There has been a growing interest in the field of human–computer/ human–machine interaction. In [
10], authors proposed a system combining various text-to-speech engines to develop a flexible text to speech engine. The new interaction method works exemplarily, but it does not know the context of location or situation it is placed. To overcome this problem, ‘HARK’ robot audition system [
11] was developed. The system consists of sound modules, namely source localization, sound partition and automatic speech recognition of separated speech signals that work on any mobile with different microphone configuration. This recognizes the quality of the speaker with the help of speakers mounted on it and can identify the direction and intensity of the sound.
Automatic sound level adjustment has always been a necessity for various reasons. In [
12], a system for automatic volume control was developed. In most cases, coworkers in a working environment gets disturbed due to loud sound that is generated when two user communicate accidentally. To overcome this, mobile remote presence (MRP) system [
13] was developed to identify the impacts of the sidetone operation in the audio–visual context for annoyance reduction. Automatic volume control for preserving intelligibility [
14] was developed to overcome the noise levels of the surroundings that change abruptly or can be transient. Due to repeated occurrences, it is difficult to alter the volume of an audio device by humans to adjust for the changing noise levels. Therefore, a system is necessary to avoid this problem and to analyze the background noise using the microphone in real time. It compensates only for fluctuating noise in the frequency and time domains that interferes with the intelligibility of speech.

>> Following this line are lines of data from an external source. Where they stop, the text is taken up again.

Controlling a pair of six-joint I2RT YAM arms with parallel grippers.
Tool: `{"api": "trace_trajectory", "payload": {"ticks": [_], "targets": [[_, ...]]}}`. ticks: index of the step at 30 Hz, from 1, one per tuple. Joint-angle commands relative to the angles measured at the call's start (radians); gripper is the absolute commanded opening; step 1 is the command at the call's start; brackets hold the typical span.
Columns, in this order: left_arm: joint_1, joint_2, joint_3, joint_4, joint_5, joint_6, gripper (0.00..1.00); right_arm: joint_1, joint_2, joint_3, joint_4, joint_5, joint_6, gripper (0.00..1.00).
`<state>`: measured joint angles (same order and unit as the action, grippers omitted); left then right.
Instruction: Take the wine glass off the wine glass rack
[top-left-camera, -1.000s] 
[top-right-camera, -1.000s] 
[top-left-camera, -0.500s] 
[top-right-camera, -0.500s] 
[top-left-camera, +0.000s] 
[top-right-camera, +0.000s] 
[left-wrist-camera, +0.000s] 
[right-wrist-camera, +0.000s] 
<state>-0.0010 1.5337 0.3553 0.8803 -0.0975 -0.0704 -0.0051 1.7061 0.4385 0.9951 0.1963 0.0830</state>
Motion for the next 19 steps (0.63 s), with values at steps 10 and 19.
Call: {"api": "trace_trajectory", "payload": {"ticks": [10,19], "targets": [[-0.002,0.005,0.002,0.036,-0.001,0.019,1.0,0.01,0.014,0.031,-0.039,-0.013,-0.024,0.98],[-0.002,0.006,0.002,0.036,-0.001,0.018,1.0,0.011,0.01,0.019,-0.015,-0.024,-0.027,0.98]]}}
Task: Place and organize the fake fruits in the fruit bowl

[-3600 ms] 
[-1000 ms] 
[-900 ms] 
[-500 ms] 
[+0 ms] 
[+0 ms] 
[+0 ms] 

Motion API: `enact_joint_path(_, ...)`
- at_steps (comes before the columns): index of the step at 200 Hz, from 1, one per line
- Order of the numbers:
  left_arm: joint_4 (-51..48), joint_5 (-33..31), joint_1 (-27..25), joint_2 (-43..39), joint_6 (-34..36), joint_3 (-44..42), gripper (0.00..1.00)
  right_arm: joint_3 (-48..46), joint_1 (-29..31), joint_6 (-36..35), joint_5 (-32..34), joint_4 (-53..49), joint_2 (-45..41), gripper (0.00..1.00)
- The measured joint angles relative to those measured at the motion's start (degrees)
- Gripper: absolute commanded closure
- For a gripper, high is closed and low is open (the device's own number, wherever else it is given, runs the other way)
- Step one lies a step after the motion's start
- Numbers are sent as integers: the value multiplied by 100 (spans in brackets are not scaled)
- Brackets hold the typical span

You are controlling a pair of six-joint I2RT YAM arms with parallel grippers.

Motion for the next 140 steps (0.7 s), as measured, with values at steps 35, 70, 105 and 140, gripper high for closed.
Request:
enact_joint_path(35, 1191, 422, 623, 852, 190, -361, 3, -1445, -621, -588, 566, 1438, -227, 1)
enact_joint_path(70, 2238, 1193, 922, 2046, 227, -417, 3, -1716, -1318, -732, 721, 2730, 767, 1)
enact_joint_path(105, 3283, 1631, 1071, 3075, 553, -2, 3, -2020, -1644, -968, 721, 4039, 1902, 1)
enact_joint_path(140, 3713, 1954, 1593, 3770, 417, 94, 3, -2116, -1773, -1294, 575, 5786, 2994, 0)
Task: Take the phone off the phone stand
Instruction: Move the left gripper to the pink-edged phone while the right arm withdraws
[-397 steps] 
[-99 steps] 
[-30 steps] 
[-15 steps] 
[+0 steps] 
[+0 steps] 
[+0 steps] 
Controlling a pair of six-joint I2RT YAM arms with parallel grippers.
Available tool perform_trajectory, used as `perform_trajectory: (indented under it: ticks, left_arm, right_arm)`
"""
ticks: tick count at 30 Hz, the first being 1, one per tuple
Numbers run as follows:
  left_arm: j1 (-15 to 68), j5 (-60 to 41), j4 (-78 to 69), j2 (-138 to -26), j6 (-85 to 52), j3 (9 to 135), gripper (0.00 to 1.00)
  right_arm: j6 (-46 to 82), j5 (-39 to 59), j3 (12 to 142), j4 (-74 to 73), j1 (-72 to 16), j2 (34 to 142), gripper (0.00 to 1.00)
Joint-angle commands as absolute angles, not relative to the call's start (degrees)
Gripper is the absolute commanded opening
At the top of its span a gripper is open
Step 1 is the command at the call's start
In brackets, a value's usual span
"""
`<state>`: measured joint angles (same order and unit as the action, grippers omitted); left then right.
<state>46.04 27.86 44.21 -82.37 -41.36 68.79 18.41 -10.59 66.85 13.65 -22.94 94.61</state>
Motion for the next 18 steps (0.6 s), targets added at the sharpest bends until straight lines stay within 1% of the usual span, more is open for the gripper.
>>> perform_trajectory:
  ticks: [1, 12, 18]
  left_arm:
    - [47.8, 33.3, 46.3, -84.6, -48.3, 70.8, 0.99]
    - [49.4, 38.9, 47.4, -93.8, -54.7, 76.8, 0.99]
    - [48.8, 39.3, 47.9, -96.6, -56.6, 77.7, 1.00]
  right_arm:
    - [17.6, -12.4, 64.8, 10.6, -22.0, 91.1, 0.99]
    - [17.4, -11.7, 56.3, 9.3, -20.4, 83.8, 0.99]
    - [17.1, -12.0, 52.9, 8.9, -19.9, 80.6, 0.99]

Auditory perspective taking [
15] is a concept where the system imagines about being in a new environment or place and predicts what they can hear and how it will affect their general comprehension. With this knowledge of another’s auditory perspective, user can adapt to his auditory output to overcome ambient and environmental differences and ensure the quality of the conversation. Robot self-noise (or ego noise), echoes, and reverberation are common interferences that factor in this problem. A prototype robotic interface that uses perspective taking is developed [
15] to estimate the effectiveness of its own speech presentation and takes steps to improve intelligibility for human listeners. Here, the robot produces communication more smartly by context awareness and adjusts the volume accordingly. This success confirms the importance of these emerging roadmaps in user interface design, and the developed prototype shows the wide range of skills available to a perspective taking of the robotic interface. Adaptive volume control is one of the important features in mobile application. A new reinforcement learning based application named as RE–IN [
16] was developed for android platform for automatic volume control and screen brightness adjustment based on the surrounding noise while playing games. However, the developed application mainly relies on the ambient noise to adjust the volume and do not consider the human activity and state as it was mainly designed for gaming.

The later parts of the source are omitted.